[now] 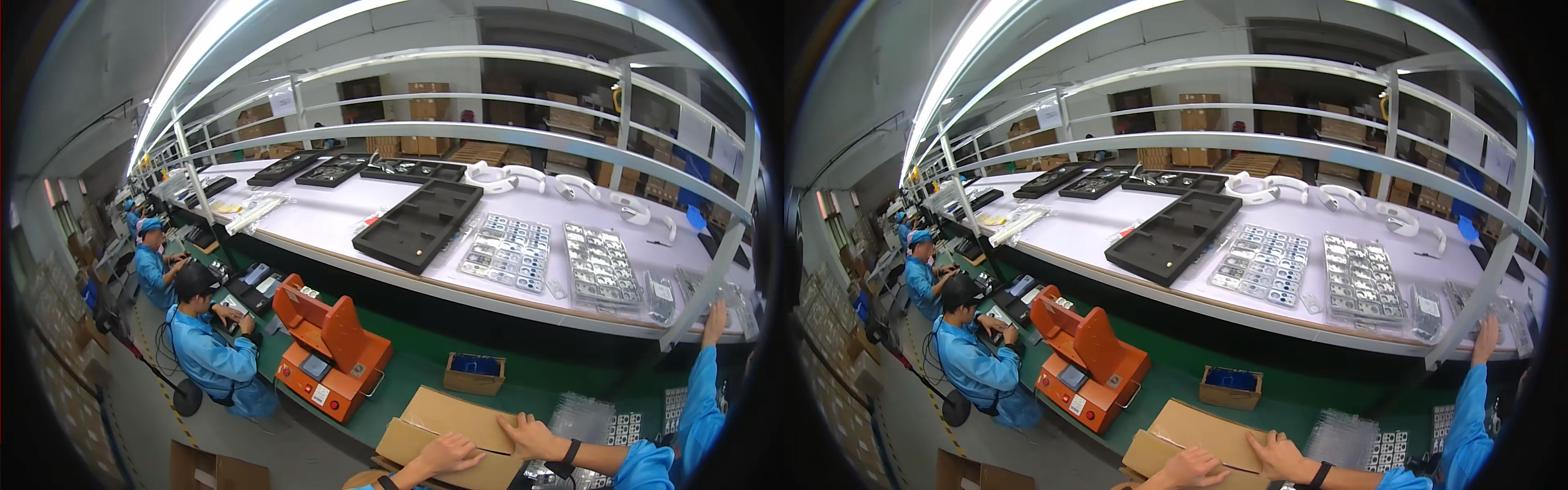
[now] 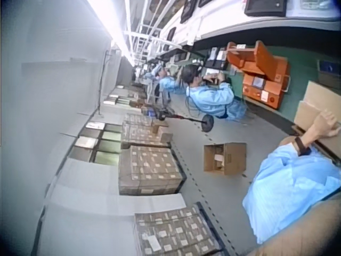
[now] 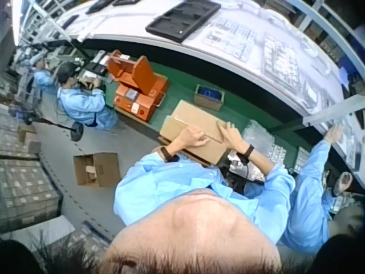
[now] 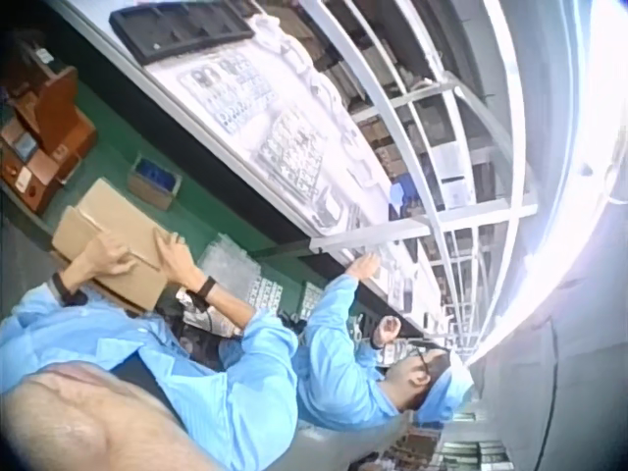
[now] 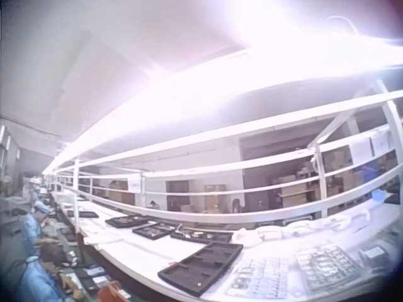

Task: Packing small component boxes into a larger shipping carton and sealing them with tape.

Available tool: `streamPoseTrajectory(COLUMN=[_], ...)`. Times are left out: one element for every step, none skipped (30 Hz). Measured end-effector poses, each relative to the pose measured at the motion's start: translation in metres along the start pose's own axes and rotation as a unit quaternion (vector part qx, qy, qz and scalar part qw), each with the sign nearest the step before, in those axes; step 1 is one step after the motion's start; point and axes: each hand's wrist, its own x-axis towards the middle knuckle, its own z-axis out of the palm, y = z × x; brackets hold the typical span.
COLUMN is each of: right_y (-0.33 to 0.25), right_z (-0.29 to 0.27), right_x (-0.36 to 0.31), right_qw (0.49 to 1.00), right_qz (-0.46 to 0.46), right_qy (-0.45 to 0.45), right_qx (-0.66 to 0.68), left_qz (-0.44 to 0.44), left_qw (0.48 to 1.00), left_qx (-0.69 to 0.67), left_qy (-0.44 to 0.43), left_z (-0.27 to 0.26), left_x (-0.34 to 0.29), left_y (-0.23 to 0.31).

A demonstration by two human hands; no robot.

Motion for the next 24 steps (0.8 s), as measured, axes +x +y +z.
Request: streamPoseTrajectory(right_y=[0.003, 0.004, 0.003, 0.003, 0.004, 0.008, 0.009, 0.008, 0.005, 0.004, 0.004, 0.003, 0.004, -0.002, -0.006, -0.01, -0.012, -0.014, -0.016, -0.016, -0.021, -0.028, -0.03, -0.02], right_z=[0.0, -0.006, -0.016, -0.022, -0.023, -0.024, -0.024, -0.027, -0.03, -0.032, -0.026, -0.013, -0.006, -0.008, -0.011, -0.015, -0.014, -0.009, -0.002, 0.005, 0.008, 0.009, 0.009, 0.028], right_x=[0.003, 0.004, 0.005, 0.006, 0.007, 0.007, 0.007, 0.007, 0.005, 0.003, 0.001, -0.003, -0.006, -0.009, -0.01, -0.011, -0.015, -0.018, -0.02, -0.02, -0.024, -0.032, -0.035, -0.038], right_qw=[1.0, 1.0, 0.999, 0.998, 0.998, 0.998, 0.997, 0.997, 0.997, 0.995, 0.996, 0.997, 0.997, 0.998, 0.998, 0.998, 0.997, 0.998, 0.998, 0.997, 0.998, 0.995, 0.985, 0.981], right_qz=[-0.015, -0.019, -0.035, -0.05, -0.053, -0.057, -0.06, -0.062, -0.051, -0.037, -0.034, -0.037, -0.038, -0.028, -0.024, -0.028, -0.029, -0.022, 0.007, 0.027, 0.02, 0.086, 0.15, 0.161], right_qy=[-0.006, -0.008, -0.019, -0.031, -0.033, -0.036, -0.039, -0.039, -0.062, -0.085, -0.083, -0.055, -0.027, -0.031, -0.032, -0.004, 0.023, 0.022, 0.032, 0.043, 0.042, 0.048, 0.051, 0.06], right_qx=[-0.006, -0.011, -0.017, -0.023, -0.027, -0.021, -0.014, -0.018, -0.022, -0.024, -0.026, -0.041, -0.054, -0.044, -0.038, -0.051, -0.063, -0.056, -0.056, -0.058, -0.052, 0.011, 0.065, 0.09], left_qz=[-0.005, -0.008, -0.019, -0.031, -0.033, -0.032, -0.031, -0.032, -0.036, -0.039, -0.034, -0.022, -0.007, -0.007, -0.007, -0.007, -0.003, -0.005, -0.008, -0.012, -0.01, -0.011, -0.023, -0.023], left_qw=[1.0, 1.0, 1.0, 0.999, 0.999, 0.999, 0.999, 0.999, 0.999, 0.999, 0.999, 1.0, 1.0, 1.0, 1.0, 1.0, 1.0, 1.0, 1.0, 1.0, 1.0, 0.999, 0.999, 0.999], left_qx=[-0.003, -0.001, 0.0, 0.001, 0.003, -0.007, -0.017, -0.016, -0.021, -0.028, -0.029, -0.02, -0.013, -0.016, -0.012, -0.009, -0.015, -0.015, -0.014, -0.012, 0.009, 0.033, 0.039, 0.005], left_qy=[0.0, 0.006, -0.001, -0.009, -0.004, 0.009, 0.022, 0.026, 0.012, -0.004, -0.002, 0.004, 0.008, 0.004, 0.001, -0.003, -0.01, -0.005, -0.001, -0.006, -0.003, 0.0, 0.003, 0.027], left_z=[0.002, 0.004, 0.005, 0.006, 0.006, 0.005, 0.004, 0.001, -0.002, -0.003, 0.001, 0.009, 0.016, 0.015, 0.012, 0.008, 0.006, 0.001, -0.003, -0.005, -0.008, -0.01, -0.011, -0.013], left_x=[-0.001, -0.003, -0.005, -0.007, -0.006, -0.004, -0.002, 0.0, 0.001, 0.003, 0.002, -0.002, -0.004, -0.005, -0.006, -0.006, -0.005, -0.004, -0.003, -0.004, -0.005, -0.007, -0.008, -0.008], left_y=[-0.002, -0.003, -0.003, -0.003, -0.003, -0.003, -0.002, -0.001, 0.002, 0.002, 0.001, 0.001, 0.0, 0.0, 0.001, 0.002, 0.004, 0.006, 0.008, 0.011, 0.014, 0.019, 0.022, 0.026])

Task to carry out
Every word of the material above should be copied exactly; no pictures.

Exercise output
[now] 
[now] 
[now] 
[now] 
[now] 

Task: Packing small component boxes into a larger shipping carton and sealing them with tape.

Available tool: `streamPoseTrajectory(COLUMN=[_], ...)`. Times are left out: one element for every step, none skipped (30 Hz). Measured end-effector poses, each relative to the pose measured at the motion's start: translation in metres along the start pose's own axes and rotation as a unit quaternion (vector part qx, qy, qz and scalar part qw), each with the sign nearest the step before, in those axes; step 1 is one step after the motion's start; point and axes: each hand's wrist, its own x-axis towards the middle knuckle, its own z-axis out of the palm, y = z × x; brackets hold the typical span.
COLUMN is each of: right_y (-0.33 to 0.25), right_z (-0.29 to 0.27), right_x (-0.36 to 0.31), right_qw (0.49 to 1.00), right_qz (-0.46 to 0.46), right_qy (-0.45 to 0.45), right_qx (-0.66 to 0.68), left_qz (-0.44 to 0.44), left_qw (0.48 to 1.00), left_qx (-0.69 to 0.67), left_qy (-0.44 to 0.43), left_z (-0.27 to 0.26), left_x (-0.34 to 0.29), left_y (-0.23 to 0.31).

A demonstration by two human hands; no robot.

Motion for the next 24 steps (0.8 s), as measured, axes +x +y +z.
Request: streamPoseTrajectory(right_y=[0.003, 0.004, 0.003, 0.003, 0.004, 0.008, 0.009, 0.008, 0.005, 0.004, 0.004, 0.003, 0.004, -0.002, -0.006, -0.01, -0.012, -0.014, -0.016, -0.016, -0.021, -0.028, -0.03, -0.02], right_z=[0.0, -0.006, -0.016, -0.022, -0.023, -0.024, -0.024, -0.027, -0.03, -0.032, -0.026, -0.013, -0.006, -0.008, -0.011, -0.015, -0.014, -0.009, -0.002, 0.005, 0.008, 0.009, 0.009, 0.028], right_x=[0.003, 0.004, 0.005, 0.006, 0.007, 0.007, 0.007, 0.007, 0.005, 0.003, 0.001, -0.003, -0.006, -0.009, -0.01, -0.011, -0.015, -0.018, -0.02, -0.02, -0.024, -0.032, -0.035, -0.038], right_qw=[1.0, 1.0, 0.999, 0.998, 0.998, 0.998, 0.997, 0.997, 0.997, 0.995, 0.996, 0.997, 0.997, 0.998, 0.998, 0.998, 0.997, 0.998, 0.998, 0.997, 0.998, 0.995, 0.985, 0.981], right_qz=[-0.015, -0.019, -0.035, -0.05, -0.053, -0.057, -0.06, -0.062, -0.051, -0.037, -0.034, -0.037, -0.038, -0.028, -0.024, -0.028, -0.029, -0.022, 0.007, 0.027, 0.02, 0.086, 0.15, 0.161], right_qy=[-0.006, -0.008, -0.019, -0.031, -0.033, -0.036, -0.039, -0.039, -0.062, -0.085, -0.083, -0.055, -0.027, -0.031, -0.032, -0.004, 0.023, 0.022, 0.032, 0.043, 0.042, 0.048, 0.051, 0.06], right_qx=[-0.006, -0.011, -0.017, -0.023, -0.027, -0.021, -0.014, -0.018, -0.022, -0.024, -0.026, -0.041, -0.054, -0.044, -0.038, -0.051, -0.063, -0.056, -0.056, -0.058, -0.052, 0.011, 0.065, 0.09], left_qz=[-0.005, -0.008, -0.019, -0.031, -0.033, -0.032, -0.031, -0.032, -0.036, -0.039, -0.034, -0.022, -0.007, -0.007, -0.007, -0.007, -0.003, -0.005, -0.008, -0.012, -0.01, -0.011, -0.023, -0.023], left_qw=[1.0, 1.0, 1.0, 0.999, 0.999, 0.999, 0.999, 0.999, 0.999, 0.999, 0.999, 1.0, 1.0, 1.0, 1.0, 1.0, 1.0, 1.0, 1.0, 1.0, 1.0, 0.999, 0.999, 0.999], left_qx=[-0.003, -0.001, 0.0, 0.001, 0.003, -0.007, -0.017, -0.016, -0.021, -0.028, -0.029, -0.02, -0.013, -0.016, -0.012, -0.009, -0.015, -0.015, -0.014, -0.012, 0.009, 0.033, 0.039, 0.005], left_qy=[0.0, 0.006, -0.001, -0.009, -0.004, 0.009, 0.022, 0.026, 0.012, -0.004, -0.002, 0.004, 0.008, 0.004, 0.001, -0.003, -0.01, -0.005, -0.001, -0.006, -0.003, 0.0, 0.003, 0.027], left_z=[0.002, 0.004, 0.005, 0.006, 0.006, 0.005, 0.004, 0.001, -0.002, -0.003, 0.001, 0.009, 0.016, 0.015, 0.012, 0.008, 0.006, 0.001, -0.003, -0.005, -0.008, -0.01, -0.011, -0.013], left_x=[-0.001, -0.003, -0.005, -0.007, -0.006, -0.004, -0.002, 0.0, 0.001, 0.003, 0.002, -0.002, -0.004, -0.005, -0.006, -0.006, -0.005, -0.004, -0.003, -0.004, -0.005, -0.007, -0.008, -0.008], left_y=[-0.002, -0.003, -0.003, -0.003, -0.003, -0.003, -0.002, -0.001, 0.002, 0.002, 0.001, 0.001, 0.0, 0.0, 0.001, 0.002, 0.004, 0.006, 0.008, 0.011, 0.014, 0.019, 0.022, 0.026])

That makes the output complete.